Reduce Processed Foods
It turns out that 86% of food products Americans buy are classified as ultra-processed, according to a 2019 report in the journal Nutrients. "Ultra-processed" encompasses such middle-aisle nutrient black holes as snack foods, sweets and salad dressing. And all of this offers zero favors for our longevity. "For starters, these foods are highly palatable, so you're less likely to be able to control portions and recognize hunger cues to limit overeating," says Kirkpatrick. "When it's hard to control portions, the risk of becoming overweight and obese goes up, which consequently comes with its own set of comorbidities." Also, ultra-processed foods are more likely to contain ingredients that have been associated with increased risk of cardiovascular disease and some cancers. A 2019 report in BMJ found that indulging in four or more servings of ultra-processed foods a day is associated with a 62% increased risk of all-cause mortality compared with less than two servings a day. And for each additional ultra-processed daily serving, mortality risk increased by 18%. While it's hard to let go of all the convenience, Kirkpatrick suggests starting by cooking more at home.

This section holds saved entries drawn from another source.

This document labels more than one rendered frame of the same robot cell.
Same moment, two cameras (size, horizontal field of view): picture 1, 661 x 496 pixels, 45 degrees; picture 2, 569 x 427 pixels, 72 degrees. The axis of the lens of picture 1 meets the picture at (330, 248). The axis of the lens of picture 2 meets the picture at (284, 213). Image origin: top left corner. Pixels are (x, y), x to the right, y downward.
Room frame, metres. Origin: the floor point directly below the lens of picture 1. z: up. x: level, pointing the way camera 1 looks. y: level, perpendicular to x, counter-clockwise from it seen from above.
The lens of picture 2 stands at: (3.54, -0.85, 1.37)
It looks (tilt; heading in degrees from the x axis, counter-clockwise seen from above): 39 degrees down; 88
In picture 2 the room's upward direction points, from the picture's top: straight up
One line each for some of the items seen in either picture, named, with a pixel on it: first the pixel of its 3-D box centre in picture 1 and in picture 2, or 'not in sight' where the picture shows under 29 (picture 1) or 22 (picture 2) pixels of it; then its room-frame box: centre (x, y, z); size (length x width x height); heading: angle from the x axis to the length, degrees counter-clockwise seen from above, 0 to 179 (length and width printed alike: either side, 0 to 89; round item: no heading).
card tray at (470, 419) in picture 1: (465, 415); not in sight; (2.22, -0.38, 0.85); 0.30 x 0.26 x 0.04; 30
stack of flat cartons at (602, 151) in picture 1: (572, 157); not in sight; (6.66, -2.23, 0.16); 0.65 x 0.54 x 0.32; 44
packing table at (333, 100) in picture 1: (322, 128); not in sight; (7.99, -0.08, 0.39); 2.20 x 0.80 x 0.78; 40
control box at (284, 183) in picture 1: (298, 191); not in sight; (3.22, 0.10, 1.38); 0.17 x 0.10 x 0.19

"Centenarians will always report a wide range of 'secrets' to their longevity—from a bite of chocolate every day to working hard to their religious beliefs," says Andersen. "But no matter what, we know that people with healthy habits, such as engaging in daily physical activity, eating a plant-forward diet and avoiding smoking, live on average 10 years longer than the standard U.S. life expectancy." So in the end, the real "secret" is this: Appreciate your life by treating your body and mind well. "And find meaningful ways to savor all of it," says Andersen.
This article first appeared in EatingWell, Anti-Aging.